Photo: Courtesy of Cynde Bierman

March 21, 2002
"The Economic Value of Whales in their Live State: Part II"
  Real Audio

Last time I promised I would tell you about some of the less-well-known whale watch industries and would relate a harrowing tale that happened to me back in the 1980s when I tried to get Iceland interested in starting a whale watch industry.

Most whale species are now the subject of at least one whale watch industry somewhere in the world, and dolphin watching is growing fast as well.

Individual photo-ID studies using natural markings, nicks and scratches on the bodies of living whales as a means of identifying individuals are now linked with whale watching in some 46 countries and overseas territories. (It is a technique that was largely pioneered by my institute.) When the scientist/naturalists on board a whale watch boat can tell their guests the name and history of the individual whales they are seeing it increases the experience for those guests, hugely.

Because most of the new information we have about whales comes from long term studies of known individuals, whale watching and whale science are a natural mix-the whale watch boat providing a relatively steady platform from which scientists can take identification photographs during trips that occur once or twice each day, every day, throughout a whole season-an expense that no whale researcher was able to sustain before the start of the whale watch industry.
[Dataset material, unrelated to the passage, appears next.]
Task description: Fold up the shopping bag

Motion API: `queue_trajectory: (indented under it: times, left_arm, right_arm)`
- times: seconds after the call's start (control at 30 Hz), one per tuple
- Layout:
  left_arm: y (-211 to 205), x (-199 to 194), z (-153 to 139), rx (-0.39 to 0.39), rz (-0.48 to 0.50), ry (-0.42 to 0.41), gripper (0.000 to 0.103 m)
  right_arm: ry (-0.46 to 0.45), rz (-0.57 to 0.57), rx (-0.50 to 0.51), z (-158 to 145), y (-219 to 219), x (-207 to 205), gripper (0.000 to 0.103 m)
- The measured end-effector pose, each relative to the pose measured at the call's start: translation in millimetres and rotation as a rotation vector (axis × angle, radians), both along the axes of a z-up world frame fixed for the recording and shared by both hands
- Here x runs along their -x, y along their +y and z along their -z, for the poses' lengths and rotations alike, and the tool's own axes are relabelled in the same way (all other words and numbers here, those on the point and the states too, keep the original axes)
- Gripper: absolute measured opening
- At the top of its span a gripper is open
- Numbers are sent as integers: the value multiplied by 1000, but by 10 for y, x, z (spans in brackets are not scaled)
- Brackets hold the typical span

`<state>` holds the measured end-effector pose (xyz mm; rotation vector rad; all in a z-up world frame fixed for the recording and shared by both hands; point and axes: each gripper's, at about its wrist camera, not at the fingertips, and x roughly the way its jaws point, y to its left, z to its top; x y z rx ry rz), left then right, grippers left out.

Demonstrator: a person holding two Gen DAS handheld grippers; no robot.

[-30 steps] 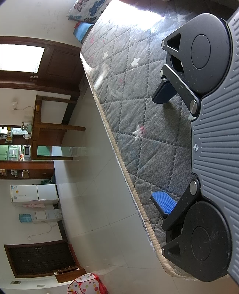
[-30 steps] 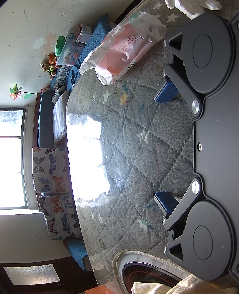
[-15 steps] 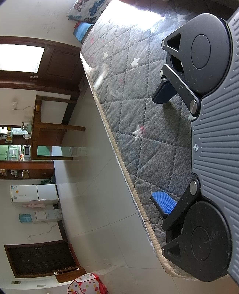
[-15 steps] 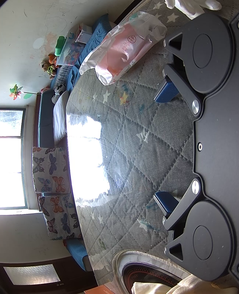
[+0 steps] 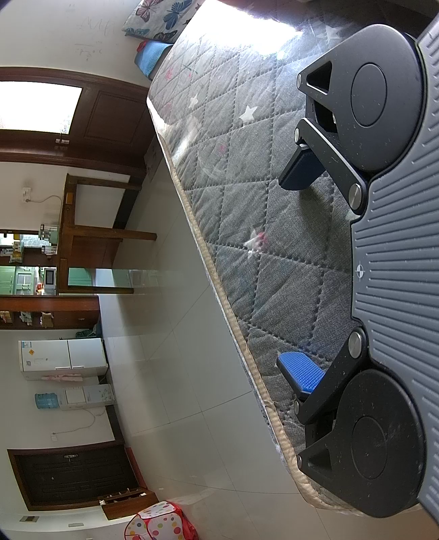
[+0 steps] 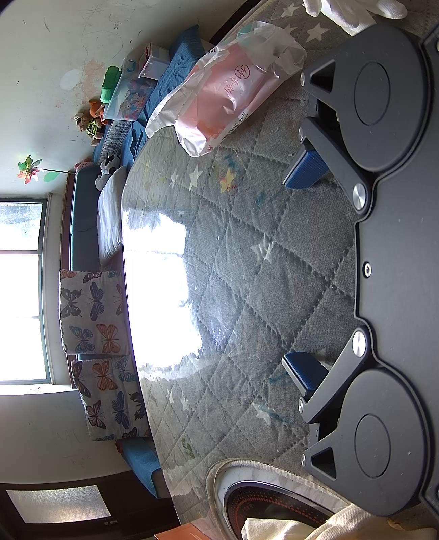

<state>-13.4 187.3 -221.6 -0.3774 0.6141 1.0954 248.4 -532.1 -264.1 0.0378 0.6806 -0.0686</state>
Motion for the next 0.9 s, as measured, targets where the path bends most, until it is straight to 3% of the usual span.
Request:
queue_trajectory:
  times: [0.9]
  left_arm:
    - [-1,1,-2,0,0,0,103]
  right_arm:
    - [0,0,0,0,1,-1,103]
Although most whale watching (72%) is done from boats, more than two and a half million people in ten countries watched whales from land in 1998. so land-based whale watching accounts for a significant percentage (28%) of all whale watching.

Airborne whale watching, however, has yet to really catch on. Less than 10,000 people (a tenth of one percent of all whale watchers) saw whales from helicopters or fixed-wing aircraft in 1998. However, I've used such aircraft for taking identification photographs of the right whales we study, and I can assure you that the most spectacular view you can get of a group of whales is always from a plane. It allows you to watch the behavior of several individuals at once. Although it may seem like a strange claim, if you really want to know what's going on between whales without interrupting it by your presence, get out of the water and up in the air. You'll also learn faster from that viewpoint. So even though it's so expensive, I suspect that it's just a matter of time until aerial whale watching catches on.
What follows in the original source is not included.